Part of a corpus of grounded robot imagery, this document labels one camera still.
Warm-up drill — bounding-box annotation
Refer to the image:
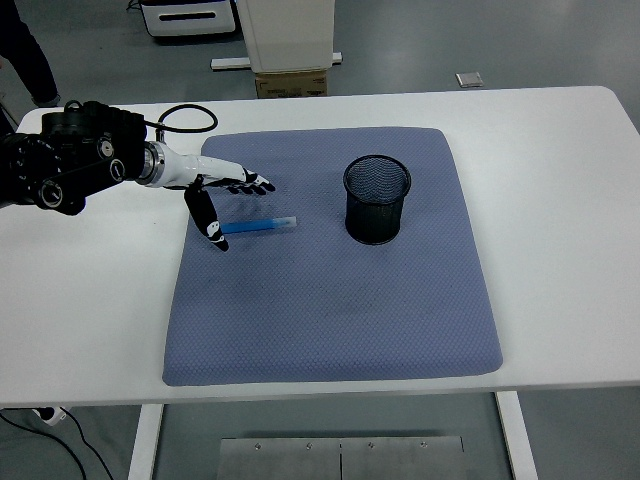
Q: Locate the white table leg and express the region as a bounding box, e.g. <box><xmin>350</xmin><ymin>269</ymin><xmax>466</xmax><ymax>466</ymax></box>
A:
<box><xmin>494</xmin><ymin>390</ymin><xmax>539</xmax><ymax>480</ymax></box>
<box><xmin>127</xmin><ymin>403</ymin><xmax>165</xmax><ymax>480</ymax></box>

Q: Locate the cardboard box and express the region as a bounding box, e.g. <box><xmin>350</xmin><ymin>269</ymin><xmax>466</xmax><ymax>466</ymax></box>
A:
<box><xmin>254</xmin><ymin>69</ymin><xmax>329</xmax><ymax>100</ymax></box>

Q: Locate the black mesh pen holder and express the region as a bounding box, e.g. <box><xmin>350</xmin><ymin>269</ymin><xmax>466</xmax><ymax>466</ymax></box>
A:
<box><xmin>342</xmin><ymin>154</ymin><xmax>412</xmax><ymax>246</ymax></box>

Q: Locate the black floor cable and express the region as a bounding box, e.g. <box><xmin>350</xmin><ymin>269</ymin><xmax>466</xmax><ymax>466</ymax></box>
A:
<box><xmin>64</xmin><ymin>413</ymin><xmax>116</xmax><ymax>480</ymax></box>
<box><xmin>0</xmin><ymin>409</ymin><xmax>85</xmax><ymax>480</ymax></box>

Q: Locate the white device with black slot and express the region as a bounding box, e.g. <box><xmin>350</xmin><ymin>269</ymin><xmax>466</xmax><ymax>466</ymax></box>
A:
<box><xmin>138</xmin><ymin>0</ymin><xmax>237</xmax><ymax>39</ymax></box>

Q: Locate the person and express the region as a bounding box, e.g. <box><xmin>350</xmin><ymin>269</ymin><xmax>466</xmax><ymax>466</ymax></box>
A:
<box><xmin>0</xmin><ymin>0</ymin><xmax>61</xmax><ymax>107</ymax></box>

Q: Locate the blue marker with clear cap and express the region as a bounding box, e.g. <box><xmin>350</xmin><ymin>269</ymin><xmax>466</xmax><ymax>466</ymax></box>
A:
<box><xmin>219</xmin><ymin>215</ymin><xmax>299</xmax><ymax>235</ymax></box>

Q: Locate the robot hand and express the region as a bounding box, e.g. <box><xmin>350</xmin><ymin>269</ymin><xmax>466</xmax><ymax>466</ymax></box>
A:
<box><xmin>160</xmin><ymin>144</ymin><xmax>277</xmax><ymax>254</ymax></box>

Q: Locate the blue-grey textured mat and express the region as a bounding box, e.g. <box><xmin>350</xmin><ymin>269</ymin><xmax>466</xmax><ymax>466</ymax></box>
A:
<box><xmin>162</xmin><ymin>127</ymin><xmax>504</xmax><ymax>387</ymax></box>

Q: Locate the grey metal plate with screws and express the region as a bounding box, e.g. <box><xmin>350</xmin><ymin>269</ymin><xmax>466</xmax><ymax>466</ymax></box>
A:
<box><xmin>218</xmin><ymin>435</ymin><xmax>465</xmax><ymax>480</ymax></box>

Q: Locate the white power strip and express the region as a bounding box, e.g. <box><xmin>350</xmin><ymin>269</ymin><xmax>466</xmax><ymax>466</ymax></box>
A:
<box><xmin>32</xmin><ymin>405</ymin><xmax>69</xmax><ymax>427</ymax></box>

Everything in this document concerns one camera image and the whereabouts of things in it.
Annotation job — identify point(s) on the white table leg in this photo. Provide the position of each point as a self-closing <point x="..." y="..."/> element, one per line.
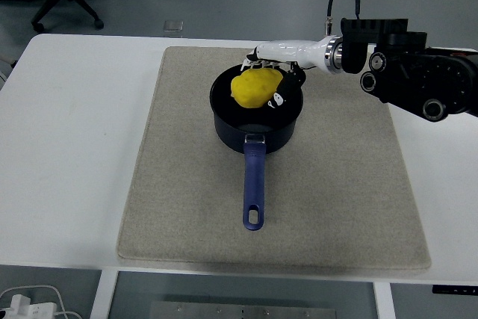
<point x="384" y="302"/>
<point x="102" y="296"/>

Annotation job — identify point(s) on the black table control panel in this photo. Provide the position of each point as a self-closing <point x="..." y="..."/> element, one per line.
<point x="455" y="290"/>

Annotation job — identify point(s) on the grey metal plate with screws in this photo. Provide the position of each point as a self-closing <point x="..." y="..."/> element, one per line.
<point x="242" y="311"/>

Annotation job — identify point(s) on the silver floor socket plate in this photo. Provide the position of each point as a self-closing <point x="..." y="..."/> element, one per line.
<point x="173" y="25"/>

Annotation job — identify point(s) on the dark caster at floor edge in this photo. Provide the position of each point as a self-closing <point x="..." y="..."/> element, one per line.
<point x="6" y="60"/>

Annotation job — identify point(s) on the white power strip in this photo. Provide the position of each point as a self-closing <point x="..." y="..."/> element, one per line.
<point x="26" y="308"/>

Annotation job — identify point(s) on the beige felt mat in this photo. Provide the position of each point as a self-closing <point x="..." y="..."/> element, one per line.
<point x="321" y="214"/>

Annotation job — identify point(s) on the yellow potato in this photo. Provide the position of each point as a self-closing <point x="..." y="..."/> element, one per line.
<point x="252" y="85"/>

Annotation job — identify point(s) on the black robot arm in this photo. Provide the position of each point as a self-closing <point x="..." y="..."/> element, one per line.
<point x="418" y="76"/>

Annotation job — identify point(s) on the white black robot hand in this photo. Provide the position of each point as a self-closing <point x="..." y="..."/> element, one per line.
<point x="287" y="52"/>

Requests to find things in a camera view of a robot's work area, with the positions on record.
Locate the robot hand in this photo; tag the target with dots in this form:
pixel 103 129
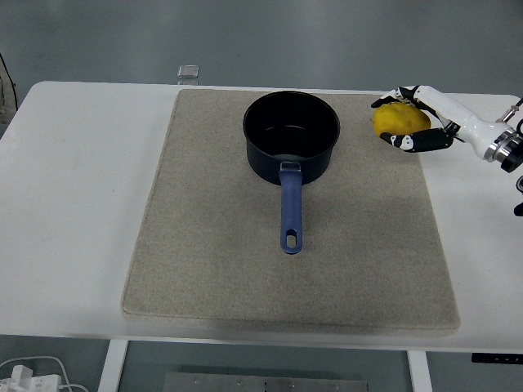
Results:
pixel 449 107

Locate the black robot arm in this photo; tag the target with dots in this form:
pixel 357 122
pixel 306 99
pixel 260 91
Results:
pixel 508 151

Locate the black table control panel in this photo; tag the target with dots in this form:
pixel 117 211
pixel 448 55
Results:
pixel 496 357

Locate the beige rectangular mat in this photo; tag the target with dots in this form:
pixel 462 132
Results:
pixel 229 253

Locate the white table leg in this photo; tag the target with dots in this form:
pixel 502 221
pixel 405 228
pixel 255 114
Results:
pixel 418 373
pixel 112 367

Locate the grey metal plate with screws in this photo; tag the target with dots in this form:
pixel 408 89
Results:
pixel 265 384

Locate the white power strip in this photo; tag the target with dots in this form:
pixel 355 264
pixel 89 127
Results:
pixel 28 381

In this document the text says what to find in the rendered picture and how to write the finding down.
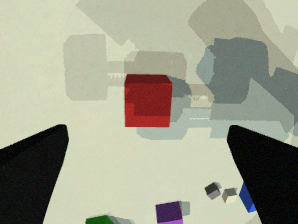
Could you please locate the purple cube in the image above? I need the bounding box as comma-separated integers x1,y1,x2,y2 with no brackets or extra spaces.
156,201,184,224

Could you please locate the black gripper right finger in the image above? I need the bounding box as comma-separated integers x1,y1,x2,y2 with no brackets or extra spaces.
227,125,298,224

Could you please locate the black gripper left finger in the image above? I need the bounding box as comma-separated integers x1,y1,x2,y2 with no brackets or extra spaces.
0,124,69,224

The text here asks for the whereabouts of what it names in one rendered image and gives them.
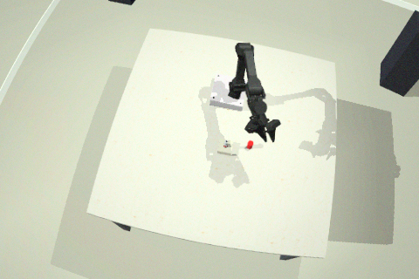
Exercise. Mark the beige square block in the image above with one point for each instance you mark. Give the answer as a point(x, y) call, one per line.
point(225, 150)

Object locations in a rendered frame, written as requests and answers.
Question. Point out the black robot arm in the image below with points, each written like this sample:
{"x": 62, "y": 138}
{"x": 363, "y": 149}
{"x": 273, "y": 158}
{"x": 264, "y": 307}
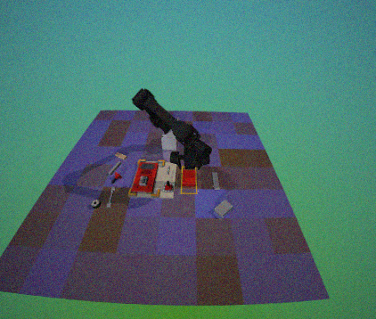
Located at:
{"x": 145, "y": 100}

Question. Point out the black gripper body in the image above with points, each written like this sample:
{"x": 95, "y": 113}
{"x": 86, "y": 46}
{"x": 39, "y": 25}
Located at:
{"x": 174, "y": 157}

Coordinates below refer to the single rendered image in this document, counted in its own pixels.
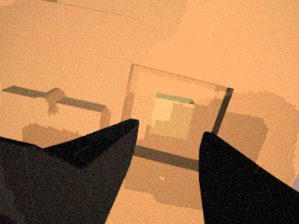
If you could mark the olive-tan cube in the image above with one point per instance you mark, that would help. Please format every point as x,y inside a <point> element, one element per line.
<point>171,115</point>

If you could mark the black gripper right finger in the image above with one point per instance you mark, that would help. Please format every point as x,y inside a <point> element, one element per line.
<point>234,190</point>

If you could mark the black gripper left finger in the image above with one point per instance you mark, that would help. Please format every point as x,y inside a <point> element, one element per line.
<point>74,182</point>

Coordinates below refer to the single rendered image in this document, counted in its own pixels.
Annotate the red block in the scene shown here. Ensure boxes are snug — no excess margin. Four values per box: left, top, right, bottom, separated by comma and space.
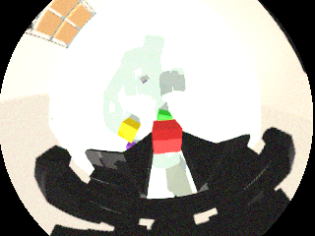
153, 119, 184, 153

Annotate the small purple block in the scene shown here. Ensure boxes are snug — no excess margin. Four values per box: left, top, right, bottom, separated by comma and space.
126, 142, 137, 149

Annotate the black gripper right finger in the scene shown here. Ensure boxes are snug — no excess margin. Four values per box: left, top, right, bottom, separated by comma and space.
181, 130, 252, 193

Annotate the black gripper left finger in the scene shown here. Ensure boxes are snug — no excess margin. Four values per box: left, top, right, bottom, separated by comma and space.
86, 131, 154, 198

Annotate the yellow block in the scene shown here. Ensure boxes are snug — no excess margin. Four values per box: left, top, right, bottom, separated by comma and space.
118, 118, 141, 143

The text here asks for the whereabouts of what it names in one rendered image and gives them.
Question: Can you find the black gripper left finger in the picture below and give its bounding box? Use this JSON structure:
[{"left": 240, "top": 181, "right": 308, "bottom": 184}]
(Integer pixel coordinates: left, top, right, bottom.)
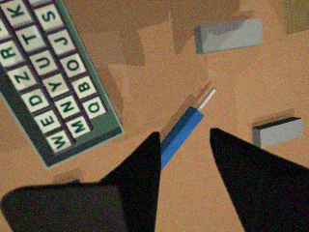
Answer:
[{"left": 0, "top": 131, "right": 161, "bottom": 232}]

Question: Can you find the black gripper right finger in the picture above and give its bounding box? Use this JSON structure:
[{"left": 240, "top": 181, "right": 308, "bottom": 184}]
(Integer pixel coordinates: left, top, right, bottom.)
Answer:
[{"left": 210, "top": 128, "right": 309, "bottom": 232}]

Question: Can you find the blue stylus with grey metal tip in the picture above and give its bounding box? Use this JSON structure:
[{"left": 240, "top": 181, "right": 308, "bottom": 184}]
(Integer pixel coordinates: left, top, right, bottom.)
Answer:
[{"left": 160, "top": 88, "right": 215, "bottom": 170}]

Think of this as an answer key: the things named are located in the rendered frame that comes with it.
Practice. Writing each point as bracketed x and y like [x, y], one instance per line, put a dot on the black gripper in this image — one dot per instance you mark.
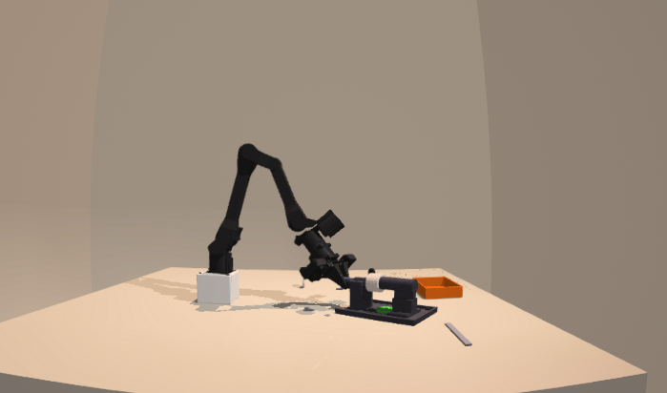
[326, 261]

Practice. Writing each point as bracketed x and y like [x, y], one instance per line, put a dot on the orange open tray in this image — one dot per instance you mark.
[439, 288]

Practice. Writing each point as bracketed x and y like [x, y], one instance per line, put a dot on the grey flat bar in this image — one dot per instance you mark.
[458, 334]

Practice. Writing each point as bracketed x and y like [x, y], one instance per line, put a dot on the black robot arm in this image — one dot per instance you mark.
[221, 261]

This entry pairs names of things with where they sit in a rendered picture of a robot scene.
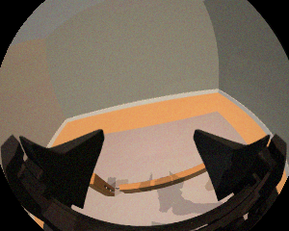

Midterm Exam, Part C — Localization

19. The wooden post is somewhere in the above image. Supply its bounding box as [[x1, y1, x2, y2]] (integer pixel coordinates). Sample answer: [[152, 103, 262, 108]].
[[90, 173, 115, 196]]

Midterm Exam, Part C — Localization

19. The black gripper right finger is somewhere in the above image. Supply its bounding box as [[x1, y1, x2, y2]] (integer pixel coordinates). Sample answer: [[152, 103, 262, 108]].
[[192, 130, 271, 201]]

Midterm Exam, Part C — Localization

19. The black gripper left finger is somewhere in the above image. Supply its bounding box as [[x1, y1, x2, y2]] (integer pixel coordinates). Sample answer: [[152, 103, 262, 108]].
[[18, 130, 105, 209]]

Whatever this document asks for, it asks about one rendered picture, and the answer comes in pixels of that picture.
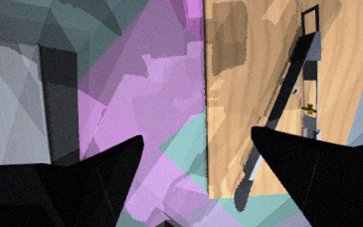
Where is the grey rectangular tray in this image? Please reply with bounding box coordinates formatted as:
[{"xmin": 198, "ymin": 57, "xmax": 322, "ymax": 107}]
[{"xmin": 0, "ymin": 38, "xmax": 80, "ymax": 166}]

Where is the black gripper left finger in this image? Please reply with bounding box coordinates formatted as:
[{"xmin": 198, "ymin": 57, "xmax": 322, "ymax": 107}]
[{"xmin": 0, "ymin": 135, "xmax": 144, "ymax": 227}]

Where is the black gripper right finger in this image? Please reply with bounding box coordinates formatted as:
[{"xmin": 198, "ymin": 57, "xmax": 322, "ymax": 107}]
[{"xmin": 251, "ymin": 126, "xmax": 363, "ymax": 227}]

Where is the wooden board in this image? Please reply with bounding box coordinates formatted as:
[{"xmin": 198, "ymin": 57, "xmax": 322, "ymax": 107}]
[{"xmin": 203, "ymin": 0, "xmax": 363, "ymax": 199}]

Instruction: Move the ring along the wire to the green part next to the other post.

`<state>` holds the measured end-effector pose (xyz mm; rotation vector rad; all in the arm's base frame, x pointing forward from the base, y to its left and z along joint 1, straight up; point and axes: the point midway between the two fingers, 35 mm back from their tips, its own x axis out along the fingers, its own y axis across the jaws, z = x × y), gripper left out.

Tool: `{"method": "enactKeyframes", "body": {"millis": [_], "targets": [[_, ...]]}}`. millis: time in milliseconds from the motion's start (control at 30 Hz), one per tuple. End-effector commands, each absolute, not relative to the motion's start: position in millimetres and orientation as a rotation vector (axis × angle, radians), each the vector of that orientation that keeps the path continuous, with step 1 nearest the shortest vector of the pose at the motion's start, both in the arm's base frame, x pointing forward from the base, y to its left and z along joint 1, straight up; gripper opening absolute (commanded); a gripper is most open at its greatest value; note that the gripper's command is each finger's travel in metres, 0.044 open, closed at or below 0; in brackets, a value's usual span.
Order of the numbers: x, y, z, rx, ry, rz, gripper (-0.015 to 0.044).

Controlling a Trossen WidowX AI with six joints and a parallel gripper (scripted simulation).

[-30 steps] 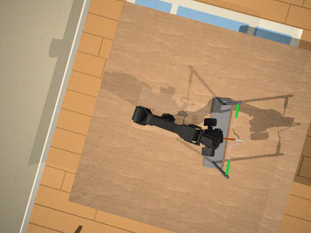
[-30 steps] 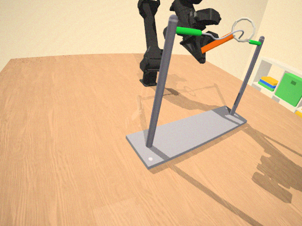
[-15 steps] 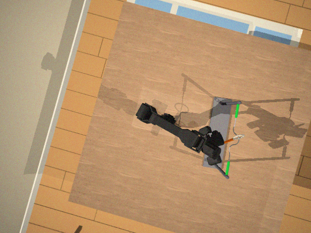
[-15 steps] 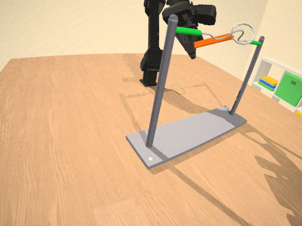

- **Brief**
Starting with the line with "<point>234,190</point>" above and going on through the line with "<point>74,182</point>", transcribe every line exactly, both ends included, and add nothing.

- **Answer for this exercise**
<point>234,190</point>

If you could mark the black gripper left finger in the image above with one point per instance you mark, that would help. Please format every point as x,y inside a <point> element, one element per line.
<point>74,182</point>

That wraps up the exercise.